Whilst working on my previous post on two factor authentication I was reminded of the broad spectrum of approaches taken to security by many sites. I have one bank that does two factor authentication, another using the standard username/password combination for one factor authentication, and then another that asks for a username, a piece of personal information and then a partial password. In this case, three characters from a password.
Of these three approaches it is the last that seems the weakest. The piece of personal information includes things like the town you grew up in, the name of your first school, etc. These are not generally secret and could be discovered for most people by a bit of research. The partial password scheme seems only slightly stronger than a three character password.
I believe the partial password is intended to prevent a keylogger on your computer from compromising your entire password. This scheme is often paired with selecting characters from a dropdown menu, potentially providing additional protection.

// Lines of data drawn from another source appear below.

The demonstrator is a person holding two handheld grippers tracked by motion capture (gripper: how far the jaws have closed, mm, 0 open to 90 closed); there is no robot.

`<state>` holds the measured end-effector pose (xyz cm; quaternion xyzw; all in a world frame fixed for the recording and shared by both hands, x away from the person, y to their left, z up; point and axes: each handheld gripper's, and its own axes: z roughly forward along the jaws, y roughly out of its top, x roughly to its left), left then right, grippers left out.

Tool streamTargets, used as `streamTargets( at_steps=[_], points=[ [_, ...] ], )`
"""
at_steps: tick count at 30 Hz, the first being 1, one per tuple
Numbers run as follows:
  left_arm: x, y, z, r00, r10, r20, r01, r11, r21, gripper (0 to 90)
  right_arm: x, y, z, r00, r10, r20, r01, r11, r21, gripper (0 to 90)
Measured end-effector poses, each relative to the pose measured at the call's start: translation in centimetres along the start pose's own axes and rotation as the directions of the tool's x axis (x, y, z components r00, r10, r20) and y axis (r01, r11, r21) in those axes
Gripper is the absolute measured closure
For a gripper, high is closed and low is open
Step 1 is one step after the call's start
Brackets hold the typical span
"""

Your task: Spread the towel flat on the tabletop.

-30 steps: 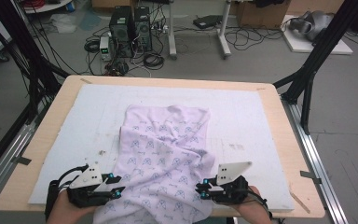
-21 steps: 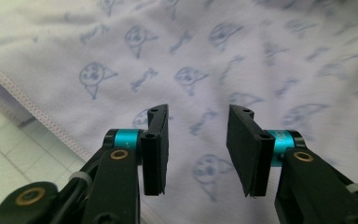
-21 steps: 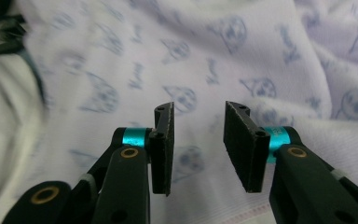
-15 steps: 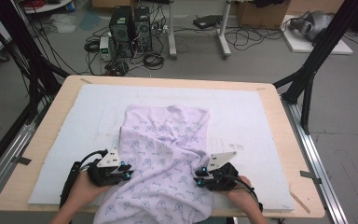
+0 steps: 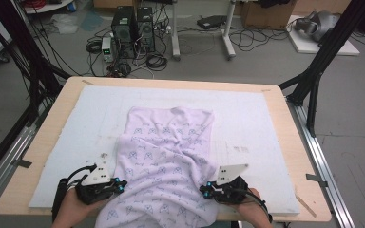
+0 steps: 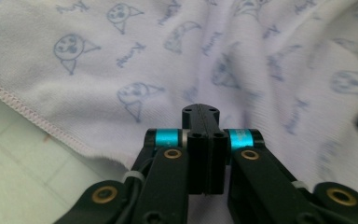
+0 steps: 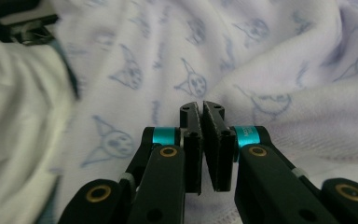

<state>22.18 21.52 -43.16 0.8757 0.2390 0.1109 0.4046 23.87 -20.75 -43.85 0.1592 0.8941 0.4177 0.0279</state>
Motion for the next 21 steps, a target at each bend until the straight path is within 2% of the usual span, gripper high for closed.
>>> streamTargets(
  at_steps=[2,3,6,8,10,12,14,15,16,17,18,19,21],
  points=[
    [-0.3,0.0,-1.0,1.0000,0.006,0.002,-0.006,1.0000,-0.008,88.9,1.0,0.3,-0.9,0.9996,-0.022,-0.020,0.021,0.999,-0.026,85.8],
    [-0.4,0.0,-1.3,1.0000,0.003,0.000,-0.003,0.9999,-0.013,83.2,1.4,0.6,-1.4,0.9994,-0.028,-0.021,0.027,0.999,-0.045,84.9],
    [-0.1,0.6,-1.4,1.0000,0.008,-0.003,-0.008,0.9998,-0.020,72.3,1.4,1.5,-2.6,0.9993,-0.034,0.014,0.035,0.996,-0.087,76.4],
    [0.1,1.0,-0.6,1.0000,0.005,0.003,-0.005,0.9999,-0.013,64.2,0.6,1.9,-2.6,0.9985,-0.028,0.047,0.031,0.998,-0.063,71.1],
    [0.4,1.2,0.6,0.9998,0.010,0.016,-0.010,0.9999,-0.007,59.9,0.0,2.1,-1.8,0.9984,-0.014,0.055,0.017,0.999,-0.048,63.8],
    [0.6,1.4,1.9,0.9995,0.009,0.029,-0.010,0.9999,0.009,54.9,-0.2,2.2,-0.7,0.9989,-0.018,0.043,0.019,1.000,-0.019,60.8],
    [0.6,1.5,3.2,0.9991,0.021,0.036,-0.022,0.9991,0.036,56.1,-0.4,1.9,0.5,0.9990,-0.018,0.040,0.017,1.000,0.017,58.8],
    [0.6,1.5,3.4,0.9984,0.037,0.042,-0.038,0.9987,0.033,61.2,-0.6,1.7,1.0,0.9990,-0.021,0.039,0.019,0.999,0.039,58.9],
    [0.6,1.6,3.4,0.9980,0.033,0.055,-0.034,0.9991,0.026,67.1,-0.7,1.5,1.5,0.9987,-0.022,0.046,0.019,0.998,0.057,60.1],
    [0.6,1.6,3.4,0.9978,0.040,0.054,-0.041,0.9988,0.027,76.4,-0.8,1.2,1.9,0.9992,-0.012,0.039,0.010,0.998,0.066,62.7],
    [0.5,1.5,3.3,0.9979,0.043,0.049,-0.044,0.9987,0.025,83.9,-0.9,0.9,2.0,0.9997,0.013,0.019,-0.014,0.999,0.034,66.4],
    [0.4,1.4,3.2,0.9979,0.046,0.045,-0.047,0.9986,0.024,85.8,-1.0,0.7,1.9,0.9997,0.019,0.014,-0.020,1.000,0.019,71.7],
    [0.2,1.2,2.8,0.9982,0.048,0.036,-0.049,0.9984,0.026,86.8,-0.6,0.5,1.8,1.0000,0.000,0.005,0.000,1.000,0.009,82.4]
  ],
)
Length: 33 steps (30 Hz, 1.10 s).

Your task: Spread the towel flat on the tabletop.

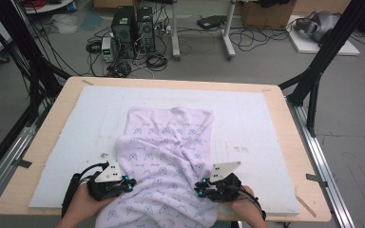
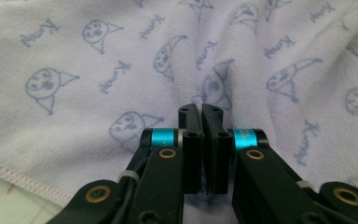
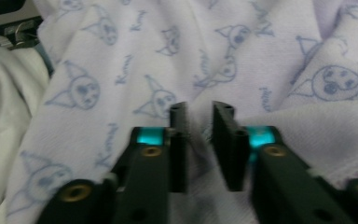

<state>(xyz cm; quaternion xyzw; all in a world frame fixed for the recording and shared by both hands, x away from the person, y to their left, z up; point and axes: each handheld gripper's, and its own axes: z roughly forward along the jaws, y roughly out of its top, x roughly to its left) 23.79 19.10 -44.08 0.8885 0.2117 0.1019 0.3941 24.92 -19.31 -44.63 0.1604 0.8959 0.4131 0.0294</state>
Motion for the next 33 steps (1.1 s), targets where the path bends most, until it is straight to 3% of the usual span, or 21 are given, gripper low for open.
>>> streamTargets(
  at_steps=[3,7,8,9,11,15,18,21,24,26,29,31,33],
  points=[
    [-0.7,-0.5,-1.2,1.0000,-0.002,0.005,0.002,0.9999,-0.011,87.1,0.6,0.0,-0.5,0.9998,-0.019,-0.006,0.019,1.000,0.009,86.4],
    [-2.5,-1.1,-4.0,0.9994,0.003,0.034,-0.001,0.9992,-0.041,86.5,2.5,0.1,-2.3,0.9970,-0.043,-0.064,0.041,0.999,-0.024,85.6],
    [-2.9,-1.1,-4.5,0.9994,0.000,0.034,0.002,0.9989,-0.047,84.2,3.0,0.2,-2.9,0.9944,-0.059,-0.088,0.055,0.998,-0.043,83.5],
    [-3.0,-1.0,-5.0,0.9995,-0.001,0.030,0.002,0.9988,-0.050,76.1,3.3,0.4,-3.5,0.9920,-0.064,-0.109,0.056,0.996,-0.073,79.1],
    [-2.8,-0.7,-5.4,0.9999,-0.008,0.014,0.009,0.9985,-0.054,62.6,3.3,0.7,-4.4,0.9950,-0.057,-0.082,0.049,0.995,-0.090,73.5],
    [-1.5,-0.2,-4.3,0.9999,-0.008,0.007,0.009,0.9978,-0.066,58.7,1.2,1.0,-4.5,0.9995,-0.011,0.030,0.013,0.997,-0.078,64.2],
    [-0.1,-0.1,-2.8,0.9995,-0.030,0.009,0.031,0.9977,-0.060,58.5,-0.9,0.8,-3.8,0.9936,0.036,0.107,-0.031,0.998,-0.053,62.3],
    [0.3,-0.2,-1.3,0.9993,-0.029,0.022,0.030,0.9991,-0.031,59.4,-2.1,0.4,-2.6,0.9904,0.059,0.125,-0.058,0.998,-0.016,62.5],
    [-0.1,-0.4,-0.3,0.9990,-0.006,0.044,0.006,1.0000,-0.001,74.9,-2.2,-0.1,-1.5,0.9913,0.043,0.125,-0.049,0.998,0.049,69.9],
    [0.0,-0.4,-0.4,0.9982,-0.010,0.059,0.010,0.9999,-0.007,81.4,-2.2,-0.3,-1.4,0.9937,0.046,0.102,-0.052,0.997,0.051,78.8],
    [0.4,-0.1,-1.0,0.9974,-0.027,0.066,0.030,0.9990,-0.032,79.8,-2.1,0.0,-1.4,0.9941,0.017,0.107,-0.026,0.997,0.078,82.0],
    [1.0,0.3,-1.4,0.9976,-0.058,0.038,0.060,0.9960,-0.065,69.9,-2.1,0.4,-1.8,0.9873,-0.009,0.158,-0.007,0.995,0.103,82.6],
    [1.7,0.8,-1.6,0.9968,-0.079,0.008,0.080,0.9940,-0.074,64.1,-2.6,0.5,-2.6,0.9816,0.012,0.191,-0.026,0.997,0.070,82.5]
  ],
)
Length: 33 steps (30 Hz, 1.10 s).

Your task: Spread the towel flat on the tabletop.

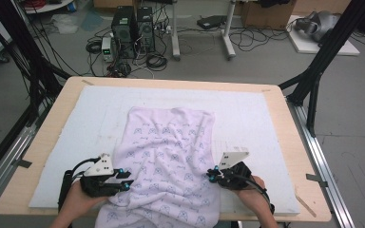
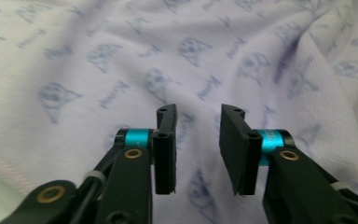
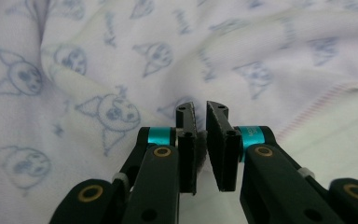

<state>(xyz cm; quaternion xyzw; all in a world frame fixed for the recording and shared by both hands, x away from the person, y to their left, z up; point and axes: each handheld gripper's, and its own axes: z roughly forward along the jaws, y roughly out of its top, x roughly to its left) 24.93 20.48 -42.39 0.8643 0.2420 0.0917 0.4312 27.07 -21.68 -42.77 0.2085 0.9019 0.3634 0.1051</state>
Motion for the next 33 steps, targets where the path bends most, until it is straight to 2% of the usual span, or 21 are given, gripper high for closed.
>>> streamTargets(
  at_steps=[1,3,5,6,7,8,10,11,12,13,17,19,22,23,24,25,27,29,31,32,33],
  points=[
    [0.2,0.1,0.1,0.9999,-0.003,-0.010,0.003,1.0000,0.006,59.4,-0.4,0.0,-0.4,0.9997,0.017,0.016,-0.017,1.000,-0.016,81.7],
    [0.7,0.2,0.4,0.9995,-0.015,-0.028,0.016,0.9995,0.028,55.1,-0.6,0.1,-0.9,0.9994,0.034,0.012,-0.033,0.998,-0.051,75.0],
    [1.2,0.0,1.2,0.9990,-0.024,-0.037,0.026,0.9971,0.072,53.5,-0.7,0.2,-0.9,0.9973,0.052,-0.053,-0.055,0.996,-0.075,59.6],
    [1.5,-0.2,1.8,0.9993,-0.017,-0.033,0.020,0.9932,0.114,57.3,-0.6,0.3,-0.7,0.9960,0.054,-0.071,-0.059,0.996,-0.071,55.5],
    [1.5,-0.3,2.0,0.9995,-0.013,-0.029,0.016,0.9929,0.118,65.6,-0.5,0.3,-0.2,0.9937,0.046,-0.103,-0.053,0.997,-0.063,52.3],
    [1.6,-0.3,1.9,0.9992,-0.014,-0.036,0.018,0.9942,0.106,68.3,-0.5,0.3,0.2,0.9924,0.044,-0.115,-0.051,0.997,-0.056,52.2],
    [1.6,-0.3,2.0,0.9993,-0.006,-0.036,0.010,0.9942,0.107,81.7,-0.4,0.2,1.0,0.9918,0.044,-0.120,-0.047,0.999,-0.022,60.5],
    [1.6,-0.2,2.0,0.9993,0.005,-0.036,-0.001,0.9936,0.113,85.2,-0.3,0.2,1.3,0.9924,0.035,-0.118,-0.035,0.999,0.002,67.3],
    [1.6,-0.1,2.0,0.9992,0.003,-0.039,0.002,0.9940,0.110,86.5,-0.2,0.2,1.6,0.9955,0.017,-0.093,-0.014,0.999,0.031,73.3],
    [1.6,-0.1,2.0,0.9990,0.004,-0.044,0.001,0.9940,0.110,87.2,-0.2,0.3,1.7,0.9955,0.015,-0.094,-0.012,1.000,0.026,82.0],
    [2.5,0.4,2.1,0.9959,-0.011,-0.090,0.018,0.9970,0.076,87.9,-0.9,0.9,1.6,0.9997,-0.010,-0.023,0.011,0.999,0.036,88.8],
    [3.1,1.1,2.1,0.9925,-0.016,-0.121,0.022,0.9986,0.049,88.0,-1.7,1.3,1.2,0.9994,0.005,0.035,-0.006,1.000,0.026,89.4],
    [4.0,2.6,2.3,0.9850,0.002,-0.172,0.003,0.9995,0.032,88.0,-3.3,1.9,0.8,0.9959,0.034,0.084,-0.035,0.999,0.008,89.4],
    [4.2,3.0,2.4,0.9823,0.015,-0.187,-0.010,0.9994,0.032,88.0,-3.7,2.0,0.8,0.9960,0.048,0.076,-0.047,0.999,-0.004,89.3],
    [4.5,3.4,2.6,0.9802,0.013,-0.197,-0.008,0.9997,0.023,88.0,-3.9,2.1,0.8,0.9975,0.058,0.041,-0.057,0.998,-0.028,84.4],
    [4.8,3.6,2.8,0.9817,-0.001,-0.190,0.004,0.9999,0.014,87.9,-4.0,2.2,0.9,0.9973,0.071,-0.019,-0.072,0.996,-0.052,76.4],
    [5.3,3.5,3.3,0.9840,-0.015,-0.177,0.021,0.9992,0.034,87.8,-3.8,2.2,1.4,0.9913,0.079,-0.105,-0.084,0.996,-0.043,62.3],
    [5.5,3.2,3.8,0.9909,-0.043,-0.128,0.053,0.9957,0.076,83.5,-3.4,2.1,2.0,0.9891,0.077,-0.125,-0.077,0.997,0.008,55.3],
    [5.2,2.9,4.0,0.9907,-0.038,-0.131,0.052,0.9924,0.111,63.7,-3.1,1.8,2.5,0.9917,0.069,-0.109,-0.065,0.997,0.042,56.0],
    [5.1,2.6,4.1,0.9905,-0.030,-0.134,0.047,0.9909,0.126,57.8,-3.0,1.6,2.8,0.9931,0.067,-0.096,-0.061,0.996,0.064,58.8],
    [5.1,2.4,4.2,0.9916,-0.028,-0.126,0.046,0.9889,0.141,56.1,-2.8,1.4,2.9,0.9956,0.050,-0.079,-0.046,0.998,0.052,67.0]
  ],
)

The idea is that by requesting different characters on each visit you would need to log in multiple times on a compromised computer before an attacker discovered your entire password.
I don't think such a system would be used in a new application today but I did wonder how such a scheme might be implemented.

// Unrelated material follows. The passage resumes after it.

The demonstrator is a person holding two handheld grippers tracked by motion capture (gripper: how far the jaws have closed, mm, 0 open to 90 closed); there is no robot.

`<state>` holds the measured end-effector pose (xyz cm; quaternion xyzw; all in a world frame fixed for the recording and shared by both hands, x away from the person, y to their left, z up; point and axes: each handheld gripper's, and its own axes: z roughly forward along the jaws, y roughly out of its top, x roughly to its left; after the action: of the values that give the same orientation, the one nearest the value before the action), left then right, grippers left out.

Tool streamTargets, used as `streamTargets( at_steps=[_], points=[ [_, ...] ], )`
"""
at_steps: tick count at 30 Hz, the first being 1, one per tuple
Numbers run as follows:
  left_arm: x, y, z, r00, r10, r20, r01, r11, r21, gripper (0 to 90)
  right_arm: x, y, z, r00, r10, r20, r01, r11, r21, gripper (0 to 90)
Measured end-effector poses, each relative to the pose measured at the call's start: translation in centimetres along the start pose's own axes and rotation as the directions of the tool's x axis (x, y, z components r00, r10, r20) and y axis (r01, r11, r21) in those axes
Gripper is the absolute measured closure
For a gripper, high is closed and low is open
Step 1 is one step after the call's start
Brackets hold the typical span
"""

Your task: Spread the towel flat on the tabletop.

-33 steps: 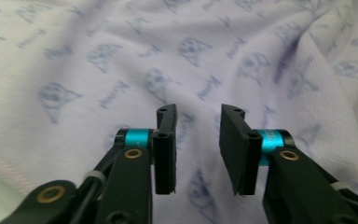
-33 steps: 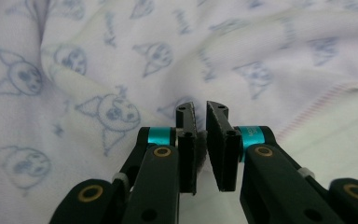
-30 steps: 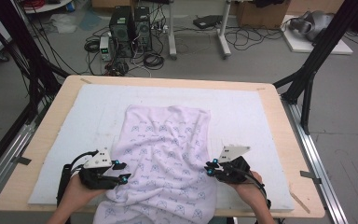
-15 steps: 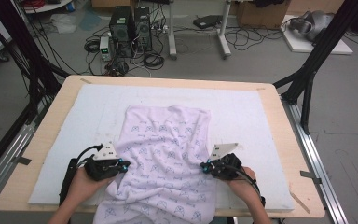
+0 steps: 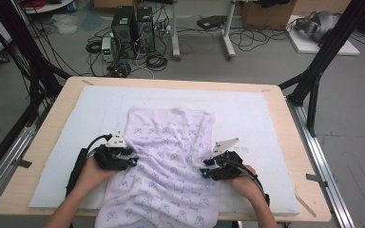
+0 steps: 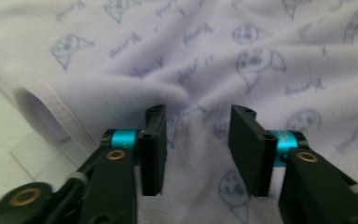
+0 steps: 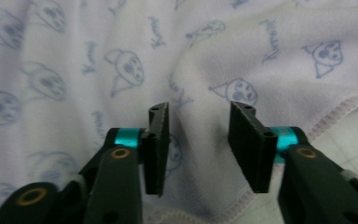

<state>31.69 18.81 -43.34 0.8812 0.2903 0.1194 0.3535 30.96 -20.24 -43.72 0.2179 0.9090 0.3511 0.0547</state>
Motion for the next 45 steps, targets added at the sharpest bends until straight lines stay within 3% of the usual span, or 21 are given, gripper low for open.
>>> streamTargets(
  at_steps=[2,3,4,6,10,12,15,17,19,22,24,26,29,33,37,41,42,45],
  points=[
    [0.0,-0.4,0.0,0.9999,0.009,0.007,-0.009,0.9999,-0.014,68.5,0.4,0.0,0.0,0.9992,-0.031,0.026,0.031,1.000,-0.005,84.7],
    [0.0,-0.4,-0.1,0.9999,0.016,-0.004,-0.016,0.9997,-0.016,81.5,0.5,0.1,0.0,0.9979,-0.052,0.037,0.052,0.999,-0.001,86.2],
    [0.1,-0.4,-0.1,0.9998,0.020,-0.009,-0.020,0.9996,-0.018,85.1,0.6,0.2,0.0,0.9957,-0.073,0.056,0.073,0.997,0.010,86.9],
    [0.0,-0.2,-0.2,0.9993,0.021,-0.030,-0.022,0.9992,-0.032,86.5,0.4,0.5,-0.3,0.9885,-0.082,0.128,0.080,0.997,0.020,87.3],
    [0.5,0.8,-0.6,0.9964,0.000,-0.084,-0.010,0.9938,-0.111,87.1,-1.8,1.3,-1.7,0.9709,-0.017,0.239,0.023,1.000,-0.019,87.4],
    [1.2,1.4,-0.4,0.9923,-0.027,-0.121,0.010,0.9895,-0.144,87.1,-3.0,1.7,-1.8,0.9633,-0.002,0.268,0.010,1.000,-0.028,87.3],
    [2.1,1.8,0.4,0.9871,-0.057,-0.150,0.034,0.9885,-0.147,86.4,-4.5,1.8,-1.0,0.9598,0.024,0.280,-0.015,0.999,-0.034,86.1],
    [2.6,1.6,0.7,0.9808,-0.087,-0.175,0.065,0.9903,-0.123,77.6,-5.4,1.5,-0.3,0.9633,0.051,0.264,-0.044,0.998,-0.033,79.1],
    [2.9,1.2,0.2,0.9809,-0.114,-0.158,0.094,0.9875,-0.127,67.0,-5.7,1.3,-0.2,0.9650,0.079,0.250,-0.070,0.997,-0.044,71.1],
    [2.3,0.8,-1.6,0.9828,-0.087,-0.163,0.062,0.9862,-0.153,60.3,-4.8,1.5,-1.6,0.9667,0.084,0.241,-0.060,0.993,-0.105,65.0],
    [1.5,0.6,-2.8,0.9870,-0.060,-0.149,0.035,0.9856,-0.165,57.9,-3.7,1.7,-2.8,0.9712,0.066,0.229,-0.032,0.988,-0.151,61.8],
    [0.5,0.2,-3.7,0.9896,-0.026,-0.141,0.001,0.9847,-0.174,56.5,-2.2,1.8,-3.6,0.9750,0.037,0.219,-0.001,0.987,-0.161,57.9],
    [-0.9,-0.9,-4.5,0.9958,-0.001,-0.092,-0.017,0.9810,-0.193,55.4,0.2,1.2,-4.1,0.9907,0.010,0.136,0.016,0.981,-0.192,54.9],
    [-2.6,-2.8,-4.5,0.9985,0.018,-0.052,-0.027,0.9835,-0.179,51.0,3.1,-0.4,-3.1,0.9987,-0.026,0.044,0.033,0.987,-0.158,49.9],
    [-3.7,-4.2,-3.9,0.9991,0.041,0.004,-0.040,0.9894,-0.140,45.3,4.7,-1.8,-1.9,0.9986,-0.053,0.001,0.053,0.994,-0.099,48.0],
    [-3.7,-4.7,-3.0,0.9973,0.044,0.059,-0.039,0.9956,-0.085,49.8,5.0,-2.3,-0.9,0.9988,-0.050,-0.003,0.049,0.997,-0.064,50.4],
    [-3.7,-4.9,-2.9,0.9970,0.049,0.060,-0.042,0.9937,-0.104,52.8,5.0,-2.4,-0.8,0.9991,-0.041,-0.005,0.041,0.996,-0.076,55.4],
    [-4.0,-5.1,-3.1,0.9950,0.065,0.075,-0.056,0.9907,-0.124,78.2,5.0,-2.5,-0.8,0.9991,-0.041,0.012,0.042,0.995,-0.096,74.3]
  ],
)
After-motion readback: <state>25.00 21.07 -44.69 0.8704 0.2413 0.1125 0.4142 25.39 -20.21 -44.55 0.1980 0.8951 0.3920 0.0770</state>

There are several different ways we can potentially implement a partial password strategy. So that we can give some numbers lets assume during login a user is required to give three characters from an eight character password containing just lowercase letters. From worst to best they are:
The simplest option we have is storing the password as plaintext. The disadvantage is if we are ever the victim of a security breach the attacker will have a complete list of our users passwords.
Unfortunately, I suspect this is the approach that is taken on many sites using this password scheme.

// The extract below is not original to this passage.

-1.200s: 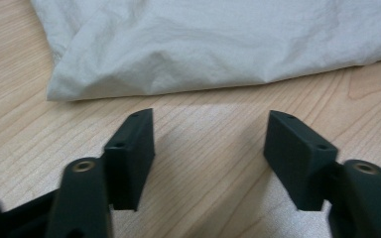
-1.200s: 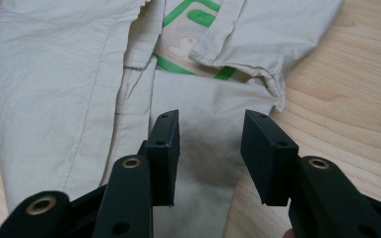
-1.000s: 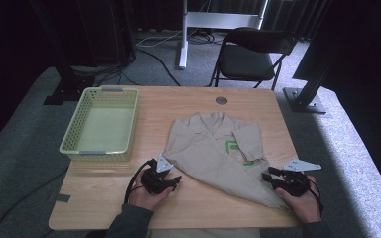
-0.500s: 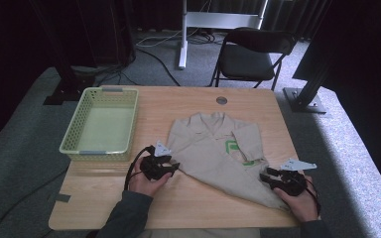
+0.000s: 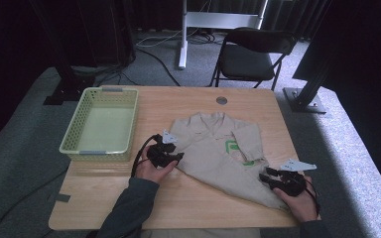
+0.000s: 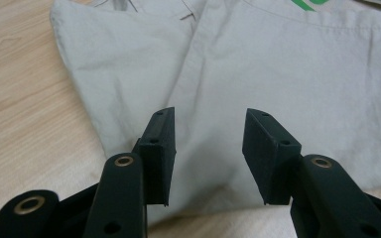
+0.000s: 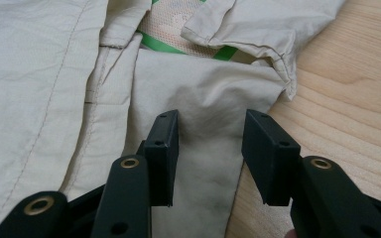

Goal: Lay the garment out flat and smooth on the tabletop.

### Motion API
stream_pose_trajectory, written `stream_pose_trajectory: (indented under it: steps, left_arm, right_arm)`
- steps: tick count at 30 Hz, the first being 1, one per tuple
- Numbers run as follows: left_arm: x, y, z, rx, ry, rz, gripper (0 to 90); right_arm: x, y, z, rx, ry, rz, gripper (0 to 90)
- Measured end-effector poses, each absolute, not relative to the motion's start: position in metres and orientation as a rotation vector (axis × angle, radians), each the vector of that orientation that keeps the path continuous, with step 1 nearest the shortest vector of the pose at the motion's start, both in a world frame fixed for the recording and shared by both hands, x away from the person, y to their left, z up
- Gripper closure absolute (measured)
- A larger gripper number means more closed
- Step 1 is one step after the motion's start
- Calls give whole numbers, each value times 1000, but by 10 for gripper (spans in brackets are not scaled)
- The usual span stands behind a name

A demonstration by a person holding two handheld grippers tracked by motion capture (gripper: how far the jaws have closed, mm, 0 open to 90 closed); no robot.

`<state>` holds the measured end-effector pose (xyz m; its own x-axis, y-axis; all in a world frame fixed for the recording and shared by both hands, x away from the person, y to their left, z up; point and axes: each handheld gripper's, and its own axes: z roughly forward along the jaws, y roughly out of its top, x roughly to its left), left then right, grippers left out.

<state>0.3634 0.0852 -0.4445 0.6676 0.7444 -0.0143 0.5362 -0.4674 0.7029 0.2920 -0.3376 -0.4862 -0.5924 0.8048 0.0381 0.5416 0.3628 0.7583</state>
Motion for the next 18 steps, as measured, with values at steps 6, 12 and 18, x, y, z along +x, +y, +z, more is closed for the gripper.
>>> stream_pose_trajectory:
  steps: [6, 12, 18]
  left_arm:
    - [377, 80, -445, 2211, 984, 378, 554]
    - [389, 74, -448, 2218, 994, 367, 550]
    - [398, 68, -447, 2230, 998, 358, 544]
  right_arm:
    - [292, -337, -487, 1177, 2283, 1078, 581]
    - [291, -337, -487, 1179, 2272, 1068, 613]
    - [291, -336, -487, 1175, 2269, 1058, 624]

Salted hash of each character
Security can be improved marginally by storing a salted hash of each character in the password. A attacker would not be able to get the plaintext passwords directly but with only 26 options for each character they could be very quickly recovered. There are only 208 (8*26) options to try in total.
Salted hash of every combination
The number of options an attacker would need to try can be increased by moving from single characters to multiple characters. By storing a salted hash for each combination of characters an attacker would need to simultaneously correctly guess three characters. This gives 17576 (262626) different options, requiring over 84 times more work by an attacker. Unfortunately, after the first three characters are known an attacker only needs 26 guesses per character for a total of 17706.
This is probably the best security we can achieve with this scheme but we need to store lots of hashes. For our three characters from an eight character password there are 56 different combinations. If using bcrypt each salted hash requires 60 bytes and if we are very efficient we can store the character positions in a single byte. Overall we therefore need (60 + 1) * 56 = 3416 bytes. Unless you are very resource constrained this is unlikely to be a problem but neither is it very efficient.
Our final option is to use a shared secret approach. This strategy has the same level of security as the salted and hashed character combinations approach but requires a lot less storage space. In this strategy the characters of the password are used as keys to encrypt parts of a shared secret. The implementation below requires:
- For each character
- A salt (16 bytes)
- A work factor (1 byte)
- A nonce / IV used to encrypt the part of the secret (16 bytes)
- An encrypted part of the secret (16 bytes)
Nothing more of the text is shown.